When they had looked over the house they wandered over the garden and grounds. Here Rowena saw much that could be improved, and longed to set to work at once.

"Do you give me carte blanche, Hugh, to make a lovely garden here? The ground would lend itself to my schemes; and I honestly enjoy having a wealth of flowers round any house."

"You can do as you like, if you can persuade Andrew to carry out your schemes. I think that will be the difficulty."

"I feel afraid of no one," said Rowena lightly. "I know Scotch gardeners are generally very formidable personages; but I will try my powers of persuasion upon Andrew."

They dined later on in the long dining-room, which held on its walls portraits of several generations of Macdonalds, and then Mysie appeared again, and insisted upon taking Rowena out into the garden again to see some of her pet nooks and haunts.
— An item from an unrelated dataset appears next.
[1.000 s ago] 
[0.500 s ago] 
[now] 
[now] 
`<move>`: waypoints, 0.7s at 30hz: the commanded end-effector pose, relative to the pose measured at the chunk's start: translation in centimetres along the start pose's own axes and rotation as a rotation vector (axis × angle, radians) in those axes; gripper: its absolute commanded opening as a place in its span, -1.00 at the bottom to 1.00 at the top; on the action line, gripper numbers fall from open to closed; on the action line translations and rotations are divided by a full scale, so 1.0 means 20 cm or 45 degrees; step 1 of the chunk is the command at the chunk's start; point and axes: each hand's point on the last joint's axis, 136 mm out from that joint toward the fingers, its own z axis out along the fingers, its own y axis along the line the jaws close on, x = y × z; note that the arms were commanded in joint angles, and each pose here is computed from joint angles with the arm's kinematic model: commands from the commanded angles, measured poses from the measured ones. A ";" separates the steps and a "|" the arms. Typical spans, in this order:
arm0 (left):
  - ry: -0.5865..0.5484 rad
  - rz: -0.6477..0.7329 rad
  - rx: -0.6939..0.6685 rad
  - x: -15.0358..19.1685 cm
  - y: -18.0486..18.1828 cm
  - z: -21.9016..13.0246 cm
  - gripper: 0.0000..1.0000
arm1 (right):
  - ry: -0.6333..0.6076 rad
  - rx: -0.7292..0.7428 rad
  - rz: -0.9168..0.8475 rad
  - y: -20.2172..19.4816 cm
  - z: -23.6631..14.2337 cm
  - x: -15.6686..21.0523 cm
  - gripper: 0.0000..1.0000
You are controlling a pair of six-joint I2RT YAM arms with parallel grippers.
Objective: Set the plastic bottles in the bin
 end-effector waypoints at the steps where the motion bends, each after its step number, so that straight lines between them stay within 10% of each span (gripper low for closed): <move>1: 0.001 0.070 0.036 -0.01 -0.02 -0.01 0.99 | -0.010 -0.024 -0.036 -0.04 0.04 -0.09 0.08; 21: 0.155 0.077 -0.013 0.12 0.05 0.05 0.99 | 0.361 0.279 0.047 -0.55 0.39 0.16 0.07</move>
She was introduced to the stables and to the dogs; even the poultry-yard had to be visited, and the little girl's bed-time came too soon for her.

"I haven't shown you half. Will you come with me to the Fairies' Knoll up the glen to-morrow? Dad won't believe in them. It's the only place I don't like him to come to with me. If an unbeliever is with you, you never see the little people. You and I will go quite by ourselves, eh?"

"Indeed we will, Flora," was the laughing response; and then she was hugged and kissed.

"Good night, Mother! There, I've said it, and I'll say it a hundred times a day till I get quite accustomed to it. It does seem funny at first, you know. I told Dad there must be no step about it, not one, there's not a single step between us, is there?"

"Not one, I hope," asserted Rowena.

When Mysie had disappeared she turned to her husband, who had been very silent during his child's chatter.